From 13 March to the end of May, flights from Rome to the USA are cancelled, and the same applies to US services from Amsterdam, Athens, Barcelona, Madrid, Oslo and Paris between 29 March and the end of April.
Routes from London Gatwick to the USA are unaffected. “Our goal is to reroute as many of our customers as possible through London during this difficult period,” says the airline.
“This is an unprecedented situation,” states chief executive Jacob Schram. “Our main priority continues to be the care and safety of our customers and colleagues.
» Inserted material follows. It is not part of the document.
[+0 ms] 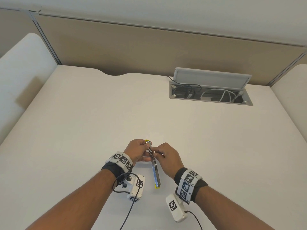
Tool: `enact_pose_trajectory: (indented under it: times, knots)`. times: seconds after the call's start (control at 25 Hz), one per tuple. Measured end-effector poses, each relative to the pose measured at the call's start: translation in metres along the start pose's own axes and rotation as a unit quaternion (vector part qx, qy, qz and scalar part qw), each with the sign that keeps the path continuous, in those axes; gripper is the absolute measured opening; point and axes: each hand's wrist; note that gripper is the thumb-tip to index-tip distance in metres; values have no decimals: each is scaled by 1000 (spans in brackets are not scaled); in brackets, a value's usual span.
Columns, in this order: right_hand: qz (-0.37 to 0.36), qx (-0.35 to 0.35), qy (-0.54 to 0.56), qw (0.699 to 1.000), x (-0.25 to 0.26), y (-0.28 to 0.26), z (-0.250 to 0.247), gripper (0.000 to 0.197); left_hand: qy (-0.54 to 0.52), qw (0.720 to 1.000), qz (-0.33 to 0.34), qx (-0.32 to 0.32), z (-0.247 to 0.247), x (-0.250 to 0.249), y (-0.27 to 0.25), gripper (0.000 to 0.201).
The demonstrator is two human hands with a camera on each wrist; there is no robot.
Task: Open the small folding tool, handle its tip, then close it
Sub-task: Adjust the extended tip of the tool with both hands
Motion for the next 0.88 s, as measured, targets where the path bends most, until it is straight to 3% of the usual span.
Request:
enact_pose_trajectory:
  times: [0.48, 0.72, 0.88]
  knots:
    - [-47, 112, -84, 989, -9, -7, -6, 41, -38, 999, 1, 6, -2, -1, -1, 26]
    - [-3, 136, -55, 989, -5, -10, -10, 64, -62, 998, 16, 1, -4, -1, 1, 23]
    - [73, 173, -19, 982, -6, -16, -7, 84, -73, 997, 20, -26, -6, -5, 5, 22]
Point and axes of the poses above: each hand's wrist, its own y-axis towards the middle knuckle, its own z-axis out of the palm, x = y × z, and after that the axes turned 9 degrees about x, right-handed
The new restrictions imposed further pressure on an already difficult situation.
“We urge international governments to act now to ensure that the aviation industry can protect jobs and continue to be a vital part of the global economic recovery.”
Norwegian is also cancelling a “large share” of its domestic Norwegian flights and services within Scandinavia, such as from Oslo to Copenhagen and Stockholm. Flights to Italy will also be cancelled.
In a move which appears contradictory, “domestic and intra-Scandinavian flights will be combined to re-protect our customers”, says Norwegian.
HSBC, in a note published today, sounded a warning on Norwegian’s liquidity position: “We now expect Norwegian to face cash-flow challenges in the near term. Suppliers will likely take a very cautious view towards Norwegian, exacerbating cash challenges.
“The likelihood of airlines being able to raise significant amounts of new equity in the present environment does not look high.”